Aquel atardecer espectacular de repente se tiñó de
gris. Ese sol tan deslumbrante y caluroso se hizo para ello en un frente de
frío irresistible que procedía de los siberianos. Ni le contestó, simplemente
se levantó de aquel banco, llena de rabia, para a continuación estrellarle su
mano derecha en su rostro, de forma indolente, sin preocuparse por él. Después
de aquello, corriendo se marchó a casa. No estaba dispuesta a soportar nada
más. Estaba convencida: se cortaría. Estuviera sola o con alguien en su casa. A
medida que regresaba se convencía aún más de la idea.

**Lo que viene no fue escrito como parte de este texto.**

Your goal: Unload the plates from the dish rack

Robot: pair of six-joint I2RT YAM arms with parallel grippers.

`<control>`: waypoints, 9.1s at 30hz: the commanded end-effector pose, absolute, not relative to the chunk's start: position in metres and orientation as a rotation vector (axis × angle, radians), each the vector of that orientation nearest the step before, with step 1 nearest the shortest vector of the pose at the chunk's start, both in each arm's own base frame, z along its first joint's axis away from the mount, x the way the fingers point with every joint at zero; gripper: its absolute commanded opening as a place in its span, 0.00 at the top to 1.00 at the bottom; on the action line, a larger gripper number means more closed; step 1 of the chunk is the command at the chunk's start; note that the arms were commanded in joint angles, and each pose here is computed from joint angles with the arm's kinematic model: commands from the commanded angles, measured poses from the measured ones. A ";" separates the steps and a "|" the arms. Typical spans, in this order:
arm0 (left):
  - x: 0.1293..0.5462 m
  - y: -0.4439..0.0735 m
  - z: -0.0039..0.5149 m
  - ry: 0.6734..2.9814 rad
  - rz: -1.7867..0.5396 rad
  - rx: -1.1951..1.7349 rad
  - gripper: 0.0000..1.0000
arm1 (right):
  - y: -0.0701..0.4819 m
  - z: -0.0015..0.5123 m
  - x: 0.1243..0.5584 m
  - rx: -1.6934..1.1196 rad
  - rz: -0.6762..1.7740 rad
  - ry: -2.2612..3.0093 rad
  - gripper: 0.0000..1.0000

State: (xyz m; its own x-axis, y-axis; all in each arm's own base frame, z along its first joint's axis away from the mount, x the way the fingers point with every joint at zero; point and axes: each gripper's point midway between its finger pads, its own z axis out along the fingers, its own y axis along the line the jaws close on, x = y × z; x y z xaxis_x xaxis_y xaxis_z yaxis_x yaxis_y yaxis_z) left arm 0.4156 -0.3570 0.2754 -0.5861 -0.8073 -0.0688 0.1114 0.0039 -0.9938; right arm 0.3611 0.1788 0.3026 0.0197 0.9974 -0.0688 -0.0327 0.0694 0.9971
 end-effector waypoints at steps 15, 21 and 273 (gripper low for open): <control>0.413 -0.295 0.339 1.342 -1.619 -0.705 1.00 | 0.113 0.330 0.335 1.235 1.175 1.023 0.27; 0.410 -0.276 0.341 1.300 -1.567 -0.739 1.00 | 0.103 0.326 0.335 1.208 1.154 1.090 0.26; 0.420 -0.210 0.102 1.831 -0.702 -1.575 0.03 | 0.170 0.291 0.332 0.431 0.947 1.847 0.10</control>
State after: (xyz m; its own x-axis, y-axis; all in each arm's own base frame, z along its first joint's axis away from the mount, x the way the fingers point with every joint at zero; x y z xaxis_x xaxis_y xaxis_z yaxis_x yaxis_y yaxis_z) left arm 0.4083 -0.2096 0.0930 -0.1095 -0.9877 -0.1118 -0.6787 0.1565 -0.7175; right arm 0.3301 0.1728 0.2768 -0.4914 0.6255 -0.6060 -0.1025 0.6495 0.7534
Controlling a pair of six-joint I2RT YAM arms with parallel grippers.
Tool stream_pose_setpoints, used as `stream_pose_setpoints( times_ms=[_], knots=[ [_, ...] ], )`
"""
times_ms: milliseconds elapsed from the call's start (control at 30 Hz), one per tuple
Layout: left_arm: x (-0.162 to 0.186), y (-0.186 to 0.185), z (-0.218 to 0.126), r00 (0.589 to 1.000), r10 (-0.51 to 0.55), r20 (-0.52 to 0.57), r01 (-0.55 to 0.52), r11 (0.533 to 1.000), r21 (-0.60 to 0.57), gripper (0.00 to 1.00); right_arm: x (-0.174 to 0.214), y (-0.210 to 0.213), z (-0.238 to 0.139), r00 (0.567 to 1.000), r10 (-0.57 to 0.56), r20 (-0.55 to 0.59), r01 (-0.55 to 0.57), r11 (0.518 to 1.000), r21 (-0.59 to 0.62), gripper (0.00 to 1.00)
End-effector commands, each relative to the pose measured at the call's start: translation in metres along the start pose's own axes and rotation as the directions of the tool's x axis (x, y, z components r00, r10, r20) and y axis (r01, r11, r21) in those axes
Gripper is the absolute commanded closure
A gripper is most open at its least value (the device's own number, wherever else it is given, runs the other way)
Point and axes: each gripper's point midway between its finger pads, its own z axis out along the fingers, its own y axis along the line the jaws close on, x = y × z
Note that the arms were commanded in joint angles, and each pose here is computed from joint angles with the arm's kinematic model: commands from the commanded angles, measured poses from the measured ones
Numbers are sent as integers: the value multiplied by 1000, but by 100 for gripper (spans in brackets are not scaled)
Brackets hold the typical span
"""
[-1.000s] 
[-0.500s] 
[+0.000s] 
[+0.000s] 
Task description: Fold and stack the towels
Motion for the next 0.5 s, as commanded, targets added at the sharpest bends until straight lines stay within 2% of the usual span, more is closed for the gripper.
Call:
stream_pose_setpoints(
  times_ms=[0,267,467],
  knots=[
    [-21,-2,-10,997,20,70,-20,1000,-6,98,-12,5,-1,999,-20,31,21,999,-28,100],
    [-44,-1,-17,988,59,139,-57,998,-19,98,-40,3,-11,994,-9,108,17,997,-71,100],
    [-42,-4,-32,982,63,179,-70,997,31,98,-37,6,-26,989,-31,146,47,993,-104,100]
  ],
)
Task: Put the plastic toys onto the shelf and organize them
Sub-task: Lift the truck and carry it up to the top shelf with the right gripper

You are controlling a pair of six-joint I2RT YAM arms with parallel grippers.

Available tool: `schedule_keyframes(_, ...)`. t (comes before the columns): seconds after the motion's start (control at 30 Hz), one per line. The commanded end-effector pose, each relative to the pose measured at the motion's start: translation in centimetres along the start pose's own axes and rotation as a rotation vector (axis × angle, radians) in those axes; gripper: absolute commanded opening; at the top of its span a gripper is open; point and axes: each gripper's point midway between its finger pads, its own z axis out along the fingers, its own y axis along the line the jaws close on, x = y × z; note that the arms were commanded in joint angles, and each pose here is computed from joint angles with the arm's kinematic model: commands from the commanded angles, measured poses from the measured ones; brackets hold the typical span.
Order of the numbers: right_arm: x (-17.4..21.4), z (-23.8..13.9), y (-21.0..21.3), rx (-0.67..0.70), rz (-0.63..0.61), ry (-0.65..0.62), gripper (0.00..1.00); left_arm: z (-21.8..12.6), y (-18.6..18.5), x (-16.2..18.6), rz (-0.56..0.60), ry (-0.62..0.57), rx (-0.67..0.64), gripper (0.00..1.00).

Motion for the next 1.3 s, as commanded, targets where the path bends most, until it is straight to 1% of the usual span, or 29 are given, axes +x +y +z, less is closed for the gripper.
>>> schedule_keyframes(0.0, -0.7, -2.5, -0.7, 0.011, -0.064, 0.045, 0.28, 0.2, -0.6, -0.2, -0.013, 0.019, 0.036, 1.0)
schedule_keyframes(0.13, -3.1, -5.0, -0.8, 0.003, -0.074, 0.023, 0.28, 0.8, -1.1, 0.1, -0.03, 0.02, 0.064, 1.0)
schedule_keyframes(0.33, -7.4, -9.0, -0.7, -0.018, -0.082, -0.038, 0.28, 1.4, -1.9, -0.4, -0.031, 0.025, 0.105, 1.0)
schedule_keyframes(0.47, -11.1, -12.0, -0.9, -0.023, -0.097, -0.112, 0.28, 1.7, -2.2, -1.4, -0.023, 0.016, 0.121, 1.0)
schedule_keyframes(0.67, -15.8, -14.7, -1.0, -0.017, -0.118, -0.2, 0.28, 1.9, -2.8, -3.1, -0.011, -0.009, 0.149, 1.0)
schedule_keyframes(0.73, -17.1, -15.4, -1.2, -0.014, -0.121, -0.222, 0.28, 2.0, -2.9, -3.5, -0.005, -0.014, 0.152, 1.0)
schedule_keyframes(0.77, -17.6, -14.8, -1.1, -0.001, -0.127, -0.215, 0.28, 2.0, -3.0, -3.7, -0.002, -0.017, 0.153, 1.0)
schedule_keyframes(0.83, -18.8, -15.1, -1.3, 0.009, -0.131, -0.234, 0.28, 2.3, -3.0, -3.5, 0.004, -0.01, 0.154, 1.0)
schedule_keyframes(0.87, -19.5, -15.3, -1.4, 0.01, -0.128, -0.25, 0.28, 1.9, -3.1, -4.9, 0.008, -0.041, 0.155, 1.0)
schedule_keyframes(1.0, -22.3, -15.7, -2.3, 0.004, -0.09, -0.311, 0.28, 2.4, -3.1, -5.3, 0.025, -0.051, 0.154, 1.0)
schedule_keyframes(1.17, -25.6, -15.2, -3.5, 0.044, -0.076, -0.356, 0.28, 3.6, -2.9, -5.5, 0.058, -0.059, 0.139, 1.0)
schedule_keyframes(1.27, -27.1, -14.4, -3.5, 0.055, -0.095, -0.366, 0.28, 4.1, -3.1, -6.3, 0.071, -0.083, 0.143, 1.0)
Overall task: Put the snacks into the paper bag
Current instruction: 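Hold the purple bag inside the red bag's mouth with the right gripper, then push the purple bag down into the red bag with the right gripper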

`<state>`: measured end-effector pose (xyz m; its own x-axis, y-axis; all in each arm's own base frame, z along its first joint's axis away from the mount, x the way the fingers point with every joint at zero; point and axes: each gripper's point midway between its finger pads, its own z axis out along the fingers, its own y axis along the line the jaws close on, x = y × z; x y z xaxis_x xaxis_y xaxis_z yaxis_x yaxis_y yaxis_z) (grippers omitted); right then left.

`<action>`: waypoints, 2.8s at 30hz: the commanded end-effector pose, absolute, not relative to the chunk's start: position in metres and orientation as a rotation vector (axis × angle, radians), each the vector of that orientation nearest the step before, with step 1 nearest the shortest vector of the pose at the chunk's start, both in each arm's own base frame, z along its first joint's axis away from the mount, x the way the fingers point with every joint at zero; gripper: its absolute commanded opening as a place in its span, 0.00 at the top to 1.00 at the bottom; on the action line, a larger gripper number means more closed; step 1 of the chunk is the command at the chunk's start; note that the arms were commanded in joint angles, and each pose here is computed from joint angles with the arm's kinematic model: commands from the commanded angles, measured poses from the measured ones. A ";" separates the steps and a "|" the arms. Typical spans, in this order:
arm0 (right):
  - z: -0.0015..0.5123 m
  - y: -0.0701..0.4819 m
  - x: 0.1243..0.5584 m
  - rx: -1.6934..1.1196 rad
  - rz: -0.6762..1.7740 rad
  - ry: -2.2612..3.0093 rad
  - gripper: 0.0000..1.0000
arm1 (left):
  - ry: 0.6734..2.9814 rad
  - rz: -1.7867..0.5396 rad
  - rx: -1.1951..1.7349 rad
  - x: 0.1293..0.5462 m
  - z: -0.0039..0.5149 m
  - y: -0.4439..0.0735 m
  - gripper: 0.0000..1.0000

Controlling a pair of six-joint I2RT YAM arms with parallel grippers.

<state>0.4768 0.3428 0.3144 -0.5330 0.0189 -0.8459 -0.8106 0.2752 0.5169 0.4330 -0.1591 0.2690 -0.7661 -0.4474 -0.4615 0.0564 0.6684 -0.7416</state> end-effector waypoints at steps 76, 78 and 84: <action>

Al llegar a casa, se daba cuenta: su vida iba a durar trece
años, pero ese era el trato que había recibido por parte de la sociedad, y su
más que conocida ansiedad. Desde que era pequeña, siempre la acompañó. Mientras
el resto de los humanos tenían unas uñas normales y alargadas en algunos casos,
ella apenas contaba con ellas. Se las mordía, se las comía, hacía de todo con
ellas.
De camino a su cuarto tropezó con su hermana, con la
cual no tuvo ninguna palabra, y con un paso firme y enojado se encerró en su
cuarto. Echó el pestillo, a pesar de que sus padres se habían estado planteando
la idea de quitarlo, debido a que con él puesto, les era inconveniente. Hizo
oídos sordos ante palabras necias con aquellos gritos que procedían de su
hermana y que le suplicaba que abriera la puerta. Es más, Júlia comenzó a destrozarlo
todo, a provocar un caos. Quería que lloviera, que cayera una tormenta, un
viento que se llevara todo, incluso a ella. Tiraba de las estanterías los
libros, golpeaba hacia el suelo todos los discos de sus bandas musicales
preferidas, igual que hacía con sus estuches de maquillaje que apenas usaba.
Sandra estaba desquiciada. Llamó a su madre, que
volvió de su trabajo enseguida. Pero nada, no hizo más que aumentar la ira
contenida que sentía la pequeña chica de cabellera rubia de antaño. Comenzaba a
oler a quemado en su habitación. Comenzó a quemar fotos. De cuando era pequeña,
de adolescente, de los viajes en verano, incluso fotos más recientes de cuando
estaba con su novio.
En un momento dado, el pestillo se abrió, y ambas con
un efecto acción-reacción abrieron la puerta, pero ya era demasiado darte. Estaban frente a frente pero de una forma muy
distinta. Mientras ambas se veían angustiosas pero libres, Júlia tenía un
cristal rozando sus muñecas. Sus ojos eran una combinación extraña entre el
fuego de la ira, del enfado, y el agua lacrimógena de la angustia, de la
ansiedad, de los problemas.
No tuvo ninguna intención de alargar la amargura, y
dejó de respirar. Cerró los ojos, y penetró el cristal por sus vasos
sanguíneos. Su madre se desmayó y su hermana trató de impedir su desangre al
sacarle el cristal, pero el corte ya era muy hondo.